━━ EXERCISE DATA

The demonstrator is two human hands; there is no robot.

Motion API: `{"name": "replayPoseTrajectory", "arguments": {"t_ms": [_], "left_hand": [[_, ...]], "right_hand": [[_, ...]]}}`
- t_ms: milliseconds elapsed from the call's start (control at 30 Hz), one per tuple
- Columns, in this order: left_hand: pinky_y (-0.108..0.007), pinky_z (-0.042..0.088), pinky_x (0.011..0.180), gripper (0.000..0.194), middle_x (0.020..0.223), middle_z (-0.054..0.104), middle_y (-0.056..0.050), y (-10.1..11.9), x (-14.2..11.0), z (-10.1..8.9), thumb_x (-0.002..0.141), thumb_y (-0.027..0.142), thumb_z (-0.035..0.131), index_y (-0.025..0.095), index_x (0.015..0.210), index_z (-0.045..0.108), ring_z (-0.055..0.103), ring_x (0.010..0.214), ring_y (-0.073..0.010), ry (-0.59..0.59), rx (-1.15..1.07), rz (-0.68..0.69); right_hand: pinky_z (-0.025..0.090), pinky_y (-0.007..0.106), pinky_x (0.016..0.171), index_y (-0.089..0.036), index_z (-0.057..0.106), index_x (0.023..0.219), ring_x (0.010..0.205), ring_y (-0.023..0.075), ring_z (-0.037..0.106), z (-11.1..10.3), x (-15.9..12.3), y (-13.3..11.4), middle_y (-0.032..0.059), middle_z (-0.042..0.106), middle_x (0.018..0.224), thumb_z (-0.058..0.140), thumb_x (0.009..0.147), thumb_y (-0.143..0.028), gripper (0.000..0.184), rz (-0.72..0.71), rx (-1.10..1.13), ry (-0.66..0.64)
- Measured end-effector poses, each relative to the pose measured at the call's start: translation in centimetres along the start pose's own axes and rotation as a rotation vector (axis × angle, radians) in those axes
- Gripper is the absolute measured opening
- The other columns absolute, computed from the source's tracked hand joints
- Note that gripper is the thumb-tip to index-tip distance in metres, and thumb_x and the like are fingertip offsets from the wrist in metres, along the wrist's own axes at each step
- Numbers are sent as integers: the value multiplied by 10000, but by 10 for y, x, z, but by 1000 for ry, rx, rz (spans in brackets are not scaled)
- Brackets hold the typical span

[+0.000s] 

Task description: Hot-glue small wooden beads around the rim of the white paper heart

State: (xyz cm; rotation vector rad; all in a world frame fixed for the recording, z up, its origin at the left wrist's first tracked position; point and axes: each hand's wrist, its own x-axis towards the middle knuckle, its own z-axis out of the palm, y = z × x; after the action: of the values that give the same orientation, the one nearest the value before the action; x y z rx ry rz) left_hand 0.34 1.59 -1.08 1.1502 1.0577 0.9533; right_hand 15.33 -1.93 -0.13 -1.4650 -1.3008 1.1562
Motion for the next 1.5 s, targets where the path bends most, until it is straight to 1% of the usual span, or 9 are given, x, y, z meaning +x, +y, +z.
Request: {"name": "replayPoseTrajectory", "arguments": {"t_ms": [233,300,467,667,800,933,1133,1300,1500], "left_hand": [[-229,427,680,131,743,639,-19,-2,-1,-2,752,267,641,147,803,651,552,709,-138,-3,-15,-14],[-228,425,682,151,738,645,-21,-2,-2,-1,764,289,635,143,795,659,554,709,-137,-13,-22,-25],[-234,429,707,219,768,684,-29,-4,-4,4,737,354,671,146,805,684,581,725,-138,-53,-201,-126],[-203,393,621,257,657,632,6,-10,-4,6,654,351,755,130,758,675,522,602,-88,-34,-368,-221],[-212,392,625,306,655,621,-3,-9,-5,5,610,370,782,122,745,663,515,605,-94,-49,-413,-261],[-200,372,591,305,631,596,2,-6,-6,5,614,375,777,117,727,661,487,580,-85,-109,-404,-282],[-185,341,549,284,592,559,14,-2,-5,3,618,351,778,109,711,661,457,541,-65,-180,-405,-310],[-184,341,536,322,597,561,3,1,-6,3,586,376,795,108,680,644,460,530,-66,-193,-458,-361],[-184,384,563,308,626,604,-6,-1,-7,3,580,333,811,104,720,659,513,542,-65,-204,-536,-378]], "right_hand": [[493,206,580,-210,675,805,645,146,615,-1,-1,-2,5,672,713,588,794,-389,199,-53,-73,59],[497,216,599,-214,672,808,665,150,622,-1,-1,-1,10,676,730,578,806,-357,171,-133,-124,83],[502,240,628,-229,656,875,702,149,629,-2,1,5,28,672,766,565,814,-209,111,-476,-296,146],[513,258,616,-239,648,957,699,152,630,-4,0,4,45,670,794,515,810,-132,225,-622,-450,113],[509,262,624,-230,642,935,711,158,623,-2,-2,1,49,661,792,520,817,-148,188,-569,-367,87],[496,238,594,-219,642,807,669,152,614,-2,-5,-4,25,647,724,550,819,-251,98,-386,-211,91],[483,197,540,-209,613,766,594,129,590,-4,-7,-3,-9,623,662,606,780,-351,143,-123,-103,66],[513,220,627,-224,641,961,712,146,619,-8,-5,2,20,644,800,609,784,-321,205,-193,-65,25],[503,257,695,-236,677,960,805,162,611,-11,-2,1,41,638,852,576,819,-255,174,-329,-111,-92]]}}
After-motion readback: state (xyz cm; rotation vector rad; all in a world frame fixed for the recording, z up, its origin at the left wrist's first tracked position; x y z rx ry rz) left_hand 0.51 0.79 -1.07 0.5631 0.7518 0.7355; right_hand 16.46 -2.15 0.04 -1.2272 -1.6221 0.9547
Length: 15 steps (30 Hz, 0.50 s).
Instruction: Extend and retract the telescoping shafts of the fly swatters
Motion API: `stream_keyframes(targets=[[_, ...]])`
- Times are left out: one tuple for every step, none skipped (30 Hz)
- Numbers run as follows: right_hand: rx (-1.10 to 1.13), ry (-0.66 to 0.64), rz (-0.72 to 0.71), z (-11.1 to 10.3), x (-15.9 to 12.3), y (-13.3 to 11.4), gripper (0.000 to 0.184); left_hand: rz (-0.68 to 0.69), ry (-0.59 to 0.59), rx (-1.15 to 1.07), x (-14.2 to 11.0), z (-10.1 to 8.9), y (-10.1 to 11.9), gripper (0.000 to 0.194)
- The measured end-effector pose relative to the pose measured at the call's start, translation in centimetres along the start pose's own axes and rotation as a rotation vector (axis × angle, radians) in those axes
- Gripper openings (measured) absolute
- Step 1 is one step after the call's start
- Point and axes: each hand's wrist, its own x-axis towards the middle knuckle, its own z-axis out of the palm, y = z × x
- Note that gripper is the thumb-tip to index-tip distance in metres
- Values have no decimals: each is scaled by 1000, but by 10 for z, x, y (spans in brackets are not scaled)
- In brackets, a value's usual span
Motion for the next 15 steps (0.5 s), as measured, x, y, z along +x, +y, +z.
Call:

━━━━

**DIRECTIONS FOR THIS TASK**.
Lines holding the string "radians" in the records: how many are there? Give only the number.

**SOLUTION TO THE PROBLEM**.
2